Following the policy of the stockholders of the Empire Construction Company, the officials of the United Railroads refused to testify. President Patrick Calhoun[194] and Thornwell Mullally, assistant to the president, when given opportunity to state their side of the case under oath, stood upon their constitutional rights, and declined to give evidence that might incriminate them.[195] They were accordingly excused from the Grand Jury room.

But the employees of the company did not escape so easily. When, for example, George Francis, William M. Abbott, George B. Willcutt and Celia McDermott refused to answer questions put to them in the Grand Jury room, they were haled before the Superior Court, where they were informed that they must testify.

In spite of the hostility of these witnesses, the prosecution succeeded in securing a wealth of data regarding $200,000 which passed into the hands of Tirey L. Ford and, according to the theory of the prosecution, from Ford to Ruef.

The prosecution established the fact that two days before Mayor Schmitz signed the trolley permit, that is to say, on May 22, 1906, Patrick Calhoun, as president of the United Railroads, received by telegraphic transfer from the East to the United States Mint at San Francisco, $200,000.[196] Two days later, the day the trolley permit was signed, President Calhoun took Ford to the Mint and instructed Superintendent of the Mint Leach to give Ford $50,000 of the $200,000. Ford told Leach that he wanted currency. The currency was finally secured by exchanging gold for bills at the Mint headquarters of the relief work then being carried on in San Francisco. These bills, it was shown, were all in small denominations, having been sent to San Francisco from all parts of the country by individual subscribers to the relief fund.

This money was taken away from the Mint, the testimony showed, by Ford and William M. Abbott.

Soon after, Ruef loaned Supervisor Rea[197] $3500. By a curious trick of fate Rea had leased a piece of property from Rudolph Spreckels. In payment on this lease he used the money that Ruef had loaned him. This money was all in bills of small denominations. Late in July Ruef gave Gallagher $45,000, all in bills of small denominations, as partial settlement with the Supervisors for granting the trolley permit. Gallagher gave Wilson of this money $5000, and the other Supervisors with the exception of Rea $2000 each. They all understood that it was because of the trolley franchise deal. The balance Gallagher retained for himself.

The confessing Supervisors, with the exception of Wilson and Rea, testified that their first payment on account of the trolley permit was $2000 each, in bills of small denominations. Wilson testified to having received $5000.

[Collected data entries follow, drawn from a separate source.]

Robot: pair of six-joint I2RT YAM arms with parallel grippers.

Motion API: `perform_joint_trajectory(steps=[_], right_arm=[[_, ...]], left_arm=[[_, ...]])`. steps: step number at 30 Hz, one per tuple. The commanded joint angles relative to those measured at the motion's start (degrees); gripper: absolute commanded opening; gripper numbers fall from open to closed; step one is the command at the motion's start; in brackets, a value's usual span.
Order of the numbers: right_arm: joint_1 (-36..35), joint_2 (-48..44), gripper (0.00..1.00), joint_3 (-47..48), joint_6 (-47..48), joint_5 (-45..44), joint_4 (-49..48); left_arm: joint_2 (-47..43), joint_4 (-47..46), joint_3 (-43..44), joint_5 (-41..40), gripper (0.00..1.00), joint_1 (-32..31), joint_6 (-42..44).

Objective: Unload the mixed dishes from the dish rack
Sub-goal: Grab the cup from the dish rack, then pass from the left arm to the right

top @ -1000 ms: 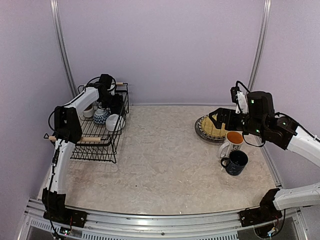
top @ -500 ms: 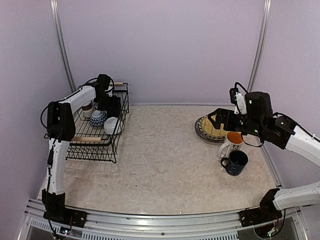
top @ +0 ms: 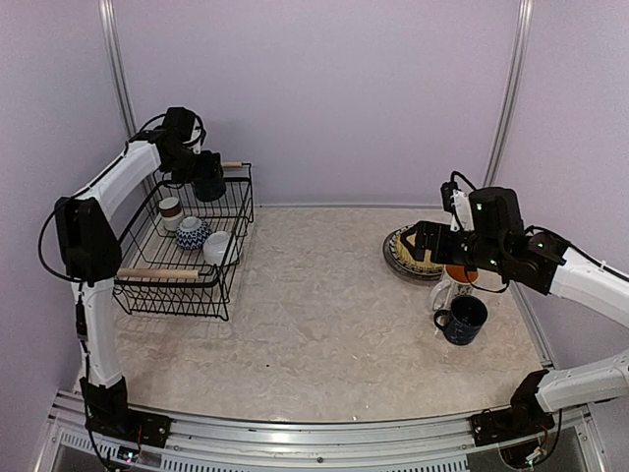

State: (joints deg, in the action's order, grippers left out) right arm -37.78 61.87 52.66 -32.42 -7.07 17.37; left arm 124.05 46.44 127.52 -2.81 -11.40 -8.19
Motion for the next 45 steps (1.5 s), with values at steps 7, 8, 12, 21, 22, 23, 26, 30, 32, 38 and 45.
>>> perform_joint_trajectory(steps=[7,8,12,21,22,23,26,30,32,38,45], right_arm=[[-2.14,7.13,0.96,2.35,-0.79,3.64,-4.90],[-2.76,8.14,0.96,3.41,-0.80,3.54,-5.07],[-5.39,12.72,0.96,7.06,-0.83,3.17,-5.06],[-9.92,23.50,0.95,16.61,-0.22,3.11,-6.81],[-10.29,24.47,0.94,17.93,0.37,3.21,-7.30],[-10.82,25.42,0.94,19.29,1.85,3.33,-7.68],[-13.19,28.33,0.93,24.33,9.68,1.15,-8.12],[-15.09,32.27,0.89,29.41,20.33,-3.14,-7.73],[-15.70,33.11,0.87,30.43,23.97,-5.36,-9.08],[-15.77,29.70,0.78,23.88,30.71,-5.88,-20.92],[-15.91,25.92,0.66,17.83,33.60,-0.38,-30.72]], left_arm=[[-21.19,-5.88,-15.61,23.31,0.21,-0.05,-14.68],[-23.40,-7.86,-18.50,26.76,0.21,-0.11,-16.29],[-29.75,-16.39,-27.91,39.70,0.22,-0.20,-22.06],[-33.79,-41.03,-42.07,64.59,0.22,-0.65,-42.47],[-33.58,-44.69,-43.33,66.47,0.21,-1.19,-46.44],[-33.27,-47.68,-44.11,68.16,0.21,-1.63,-49.62],[-31.64,-49.49,-44.95,69.46,0.19,-3.70,-54.98],[-29.16,-50.09,-45.24,71.58,0.18,-7.54,-58.86],[-27.59,-50.65,-45.49,72.25,0.17,-8.93,-59.90],[-26.71,-52.12,-45.86,73.58,0.17,-12.40,-61.82],[-25.67,-59.76,-47.22,75.96,0.17,-15.31,-68.35]])
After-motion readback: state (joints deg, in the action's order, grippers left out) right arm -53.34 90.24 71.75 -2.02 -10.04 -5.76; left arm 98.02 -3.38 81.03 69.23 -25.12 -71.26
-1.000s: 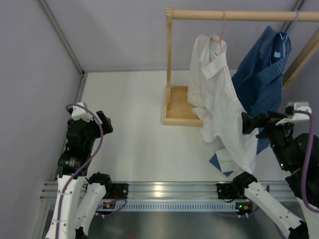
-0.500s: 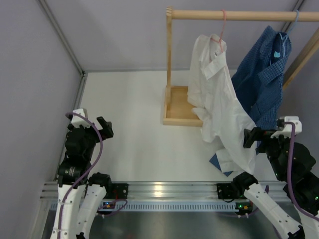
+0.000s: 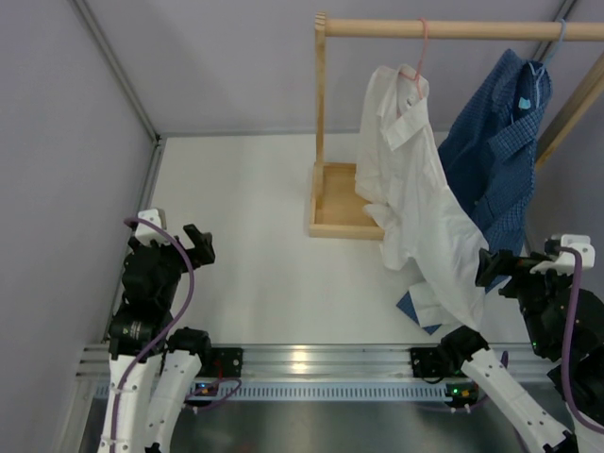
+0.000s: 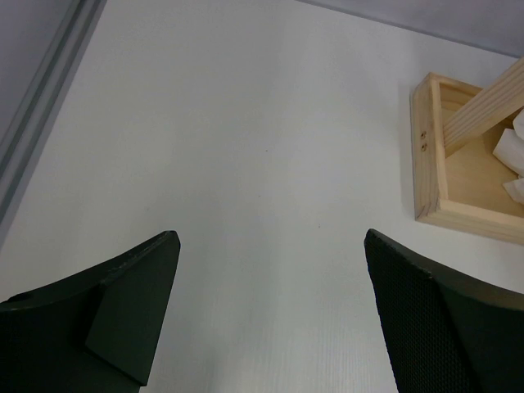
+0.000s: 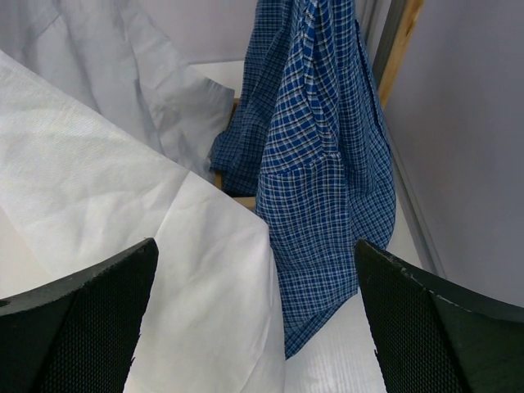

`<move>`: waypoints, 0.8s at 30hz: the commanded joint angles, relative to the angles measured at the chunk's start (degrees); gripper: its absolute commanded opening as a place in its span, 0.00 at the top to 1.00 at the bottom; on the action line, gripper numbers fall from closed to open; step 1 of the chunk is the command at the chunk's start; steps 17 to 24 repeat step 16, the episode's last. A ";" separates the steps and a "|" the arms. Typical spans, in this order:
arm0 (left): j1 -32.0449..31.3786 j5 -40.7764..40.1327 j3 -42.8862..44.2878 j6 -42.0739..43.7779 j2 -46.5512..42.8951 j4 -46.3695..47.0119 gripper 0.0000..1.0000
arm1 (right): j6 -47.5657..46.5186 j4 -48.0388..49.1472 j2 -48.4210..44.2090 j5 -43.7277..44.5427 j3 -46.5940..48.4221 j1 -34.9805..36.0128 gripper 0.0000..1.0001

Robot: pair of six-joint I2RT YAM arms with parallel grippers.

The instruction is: Place the shirt on the hanger

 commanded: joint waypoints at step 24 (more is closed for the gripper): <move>-0.04 0.68 -0.95 0.08 -1.34 3.06 0.02 | -1.51 0.02 -0.26 1.59 0.69 -0.57 0.00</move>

Later, Ford, making two trips to the Mint, drew out the $150,000 balance of the $200,000 that had been telegraphed to Calhoun’s credit. As before, the Mint paid him in gold, and as before, Ford exchanged the gold for currency. But instead of getting bills of small denomination, on the two trips which Ford made for that $150,000, he secured fifty and one hundred-dollar bills.

On the day that Ford drew the last of that $200,000 from the Mint, an agent in the employ of the prosecution followed Ruef from his office to the car barns in which Ford’s office was then located. A few days later Ruef gave Gallagher $40,000 in fifty and one hundred-dollar bills, the greater part of which Gallagher distributed among the Supervisors as second and final payment on account of the granting of the trolley permit.